[About this exercise] Everything from the line containing "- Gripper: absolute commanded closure" through the line containing "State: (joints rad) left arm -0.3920" should be repeated exactly, and nothing else from the data.

[The input]
::::

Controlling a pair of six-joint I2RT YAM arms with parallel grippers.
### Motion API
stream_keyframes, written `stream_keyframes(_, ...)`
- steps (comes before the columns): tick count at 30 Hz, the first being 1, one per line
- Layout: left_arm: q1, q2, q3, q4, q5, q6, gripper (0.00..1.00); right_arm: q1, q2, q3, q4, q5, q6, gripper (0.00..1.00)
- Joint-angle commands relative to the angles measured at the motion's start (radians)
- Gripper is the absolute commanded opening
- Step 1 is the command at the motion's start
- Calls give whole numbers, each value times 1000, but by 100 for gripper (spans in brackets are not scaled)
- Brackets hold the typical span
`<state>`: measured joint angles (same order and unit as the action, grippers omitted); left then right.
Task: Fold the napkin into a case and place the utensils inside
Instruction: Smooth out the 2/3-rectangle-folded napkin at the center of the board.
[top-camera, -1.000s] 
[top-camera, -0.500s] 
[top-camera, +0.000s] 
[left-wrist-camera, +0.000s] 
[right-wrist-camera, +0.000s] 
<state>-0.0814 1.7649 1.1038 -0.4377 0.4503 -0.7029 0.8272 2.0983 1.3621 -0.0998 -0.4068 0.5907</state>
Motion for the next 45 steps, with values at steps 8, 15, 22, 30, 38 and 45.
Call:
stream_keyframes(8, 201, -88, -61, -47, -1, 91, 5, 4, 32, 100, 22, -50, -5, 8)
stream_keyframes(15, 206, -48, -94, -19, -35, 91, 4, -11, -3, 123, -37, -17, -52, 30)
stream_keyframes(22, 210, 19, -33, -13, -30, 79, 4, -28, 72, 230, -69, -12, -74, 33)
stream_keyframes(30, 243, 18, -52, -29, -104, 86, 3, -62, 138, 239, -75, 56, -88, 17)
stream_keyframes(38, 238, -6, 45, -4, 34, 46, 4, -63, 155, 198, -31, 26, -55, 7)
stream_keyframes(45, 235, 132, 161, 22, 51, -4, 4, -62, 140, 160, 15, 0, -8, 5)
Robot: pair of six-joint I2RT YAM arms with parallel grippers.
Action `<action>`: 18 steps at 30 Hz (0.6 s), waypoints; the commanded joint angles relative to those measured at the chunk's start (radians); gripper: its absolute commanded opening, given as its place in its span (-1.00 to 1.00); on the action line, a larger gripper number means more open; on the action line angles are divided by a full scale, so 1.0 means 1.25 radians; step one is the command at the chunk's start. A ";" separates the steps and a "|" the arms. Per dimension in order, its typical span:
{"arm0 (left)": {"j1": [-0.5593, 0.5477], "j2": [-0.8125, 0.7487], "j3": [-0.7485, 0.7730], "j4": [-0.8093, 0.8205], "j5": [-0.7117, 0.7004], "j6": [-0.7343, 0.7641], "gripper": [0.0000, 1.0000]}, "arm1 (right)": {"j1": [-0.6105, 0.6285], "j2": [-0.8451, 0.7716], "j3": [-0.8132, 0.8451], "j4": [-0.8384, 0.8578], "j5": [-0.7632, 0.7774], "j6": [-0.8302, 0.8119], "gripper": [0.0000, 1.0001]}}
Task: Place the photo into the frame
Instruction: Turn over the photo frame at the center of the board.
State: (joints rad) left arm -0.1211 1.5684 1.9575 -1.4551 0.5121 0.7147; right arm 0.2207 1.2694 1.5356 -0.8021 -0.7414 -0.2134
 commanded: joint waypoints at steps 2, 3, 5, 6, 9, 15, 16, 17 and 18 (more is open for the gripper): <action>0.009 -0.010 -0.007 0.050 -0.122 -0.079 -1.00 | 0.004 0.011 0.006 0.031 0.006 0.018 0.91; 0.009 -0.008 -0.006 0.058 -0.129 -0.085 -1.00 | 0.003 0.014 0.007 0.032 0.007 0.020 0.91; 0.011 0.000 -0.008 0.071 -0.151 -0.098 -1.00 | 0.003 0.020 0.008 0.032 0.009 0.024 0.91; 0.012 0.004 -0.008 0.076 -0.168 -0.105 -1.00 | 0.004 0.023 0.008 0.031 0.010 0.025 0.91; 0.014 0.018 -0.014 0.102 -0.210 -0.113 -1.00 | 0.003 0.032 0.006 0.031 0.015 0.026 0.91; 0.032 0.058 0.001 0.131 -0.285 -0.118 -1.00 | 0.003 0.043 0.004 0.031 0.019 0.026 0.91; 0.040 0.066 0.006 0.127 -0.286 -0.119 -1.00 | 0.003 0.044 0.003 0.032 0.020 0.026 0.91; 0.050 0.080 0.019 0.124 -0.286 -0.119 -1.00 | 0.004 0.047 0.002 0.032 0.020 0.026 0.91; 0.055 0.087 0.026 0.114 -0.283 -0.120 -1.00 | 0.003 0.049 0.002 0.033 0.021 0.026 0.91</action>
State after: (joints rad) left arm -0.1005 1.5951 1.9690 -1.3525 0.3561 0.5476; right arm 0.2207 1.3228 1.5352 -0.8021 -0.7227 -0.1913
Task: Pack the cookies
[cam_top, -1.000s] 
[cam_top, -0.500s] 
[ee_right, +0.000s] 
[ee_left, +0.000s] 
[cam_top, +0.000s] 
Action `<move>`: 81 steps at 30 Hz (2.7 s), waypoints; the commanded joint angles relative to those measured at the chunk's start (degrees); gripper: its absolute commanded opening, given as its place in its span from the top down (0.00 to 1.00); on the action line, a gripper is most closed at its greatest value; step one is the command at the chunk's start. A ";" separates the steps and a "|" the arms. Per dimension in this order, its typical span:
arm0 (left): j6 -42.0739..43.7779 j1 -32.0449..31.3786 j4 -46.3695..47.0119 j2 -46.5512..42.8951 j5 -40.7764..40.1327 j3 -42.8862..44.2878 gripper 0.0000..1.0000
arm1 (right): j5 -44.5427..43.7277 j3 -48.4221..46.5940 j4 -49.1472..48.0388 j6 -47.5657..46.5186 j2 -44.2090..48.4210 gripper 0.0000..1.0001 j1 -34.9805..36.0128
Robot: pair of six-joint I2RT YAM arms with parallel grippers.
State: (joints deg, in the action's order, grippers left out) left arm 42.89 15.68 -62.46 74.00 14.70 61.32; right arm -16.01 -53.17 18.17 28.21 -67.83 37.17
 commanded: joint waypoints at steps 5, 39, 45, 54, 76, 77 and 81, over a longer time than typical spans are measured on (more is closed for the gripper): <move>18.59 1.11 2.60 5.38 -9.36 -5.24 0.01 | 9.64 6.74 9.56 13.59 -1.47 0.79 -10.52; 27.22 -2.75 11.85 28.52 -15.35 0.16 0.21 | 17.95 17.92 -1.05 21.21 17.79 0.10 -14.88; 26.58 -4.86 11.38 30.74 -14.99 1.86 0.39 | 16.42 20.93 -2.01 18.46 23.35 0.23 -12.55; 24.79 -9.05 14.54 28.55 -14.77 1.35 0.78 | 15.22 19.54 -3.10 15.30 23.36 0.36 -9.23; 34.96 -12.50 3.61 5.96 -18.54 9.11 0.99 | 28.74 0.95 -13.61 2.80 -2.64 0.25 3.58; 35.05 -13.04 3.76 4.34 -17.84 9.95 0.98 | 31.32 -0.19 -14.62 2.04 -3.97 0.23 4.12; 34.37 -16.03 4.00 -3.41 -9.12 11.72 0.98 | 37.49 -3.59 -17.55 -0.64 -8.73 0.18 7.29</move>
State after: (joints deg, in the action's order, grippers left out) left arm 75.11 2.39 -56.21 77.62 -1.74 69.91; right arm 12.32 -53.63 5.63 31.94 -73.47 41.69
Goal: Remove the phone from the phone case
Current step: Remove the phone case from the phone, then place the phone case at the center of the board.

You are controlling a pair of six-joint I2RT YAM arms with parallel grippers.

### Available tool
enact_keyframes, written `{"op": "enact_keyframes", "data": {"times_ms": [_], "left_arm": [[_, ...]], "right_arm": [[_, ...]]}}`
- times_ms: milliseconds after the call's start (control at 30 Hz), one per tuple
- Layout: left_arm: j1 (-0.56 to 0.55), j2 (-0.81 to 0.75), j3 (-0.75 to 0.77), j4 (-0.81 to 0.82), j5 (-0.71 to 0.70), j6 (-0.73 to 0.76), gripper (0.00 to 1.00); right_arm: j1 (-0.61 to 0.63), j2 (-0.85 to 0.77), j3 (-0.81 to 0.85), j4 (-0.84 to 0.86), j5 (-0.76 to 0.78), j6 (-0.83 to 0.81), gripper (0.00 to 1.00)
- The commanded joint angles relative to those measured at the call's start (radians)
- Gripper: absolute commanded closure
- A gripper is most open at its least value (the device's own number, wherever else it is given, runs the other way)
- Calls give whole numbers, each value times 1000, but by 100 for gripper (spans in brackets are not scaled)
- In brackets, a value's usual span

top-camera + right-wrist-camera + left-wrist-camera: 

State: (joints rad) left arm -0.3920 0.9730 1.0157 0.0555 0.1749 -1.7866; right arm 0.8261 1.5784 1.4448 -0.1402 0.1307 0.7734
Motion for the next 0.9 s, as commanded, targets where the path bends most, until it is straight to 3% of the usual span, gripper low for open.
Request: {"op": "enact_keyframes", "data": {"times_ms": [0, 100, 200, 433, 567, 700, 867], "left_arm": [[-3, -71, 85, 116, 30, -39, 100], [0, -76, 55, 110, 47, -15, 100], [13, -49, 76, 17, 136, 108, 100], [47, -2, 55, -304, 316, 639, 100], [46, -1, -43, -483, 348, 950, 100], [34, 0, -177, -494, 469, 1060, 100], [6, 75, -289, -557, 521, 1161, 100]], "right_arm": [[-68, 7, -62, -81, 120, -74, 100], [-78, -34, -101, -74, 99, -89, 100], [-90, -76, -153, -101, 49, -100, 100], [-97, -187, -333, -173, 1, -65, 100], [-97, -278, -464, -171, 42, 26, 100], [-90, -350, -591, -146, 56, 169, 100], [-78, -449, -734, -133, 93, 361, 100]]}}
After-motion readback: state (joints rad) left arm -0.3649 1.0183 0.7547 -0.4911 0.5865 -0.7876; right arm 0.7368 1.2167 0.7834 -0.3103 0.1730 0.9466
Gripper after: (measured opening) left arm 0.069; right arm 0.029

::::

[Exercise answer]
- Gripper: absolute commanded closure
- A gripper is most open at its least value (the device's own number, wherever else it is given, runs the other way)
- Calls give whole numbers, each value times 1000, but by 100 for gripper (spans in brackets are not scaled)
- In brackets, a value's usual span

top-camera + right-wrist-camera + left-wrist-camera: 

State: (joints rad) left arm -0.3920 0.9730 1.0157 0.0555 0.1749 -1.7866; right arm 0.8261 1.5784 1.4448 -0.1402 0.1307 0.7734

With this, there is nothing more to the exercise.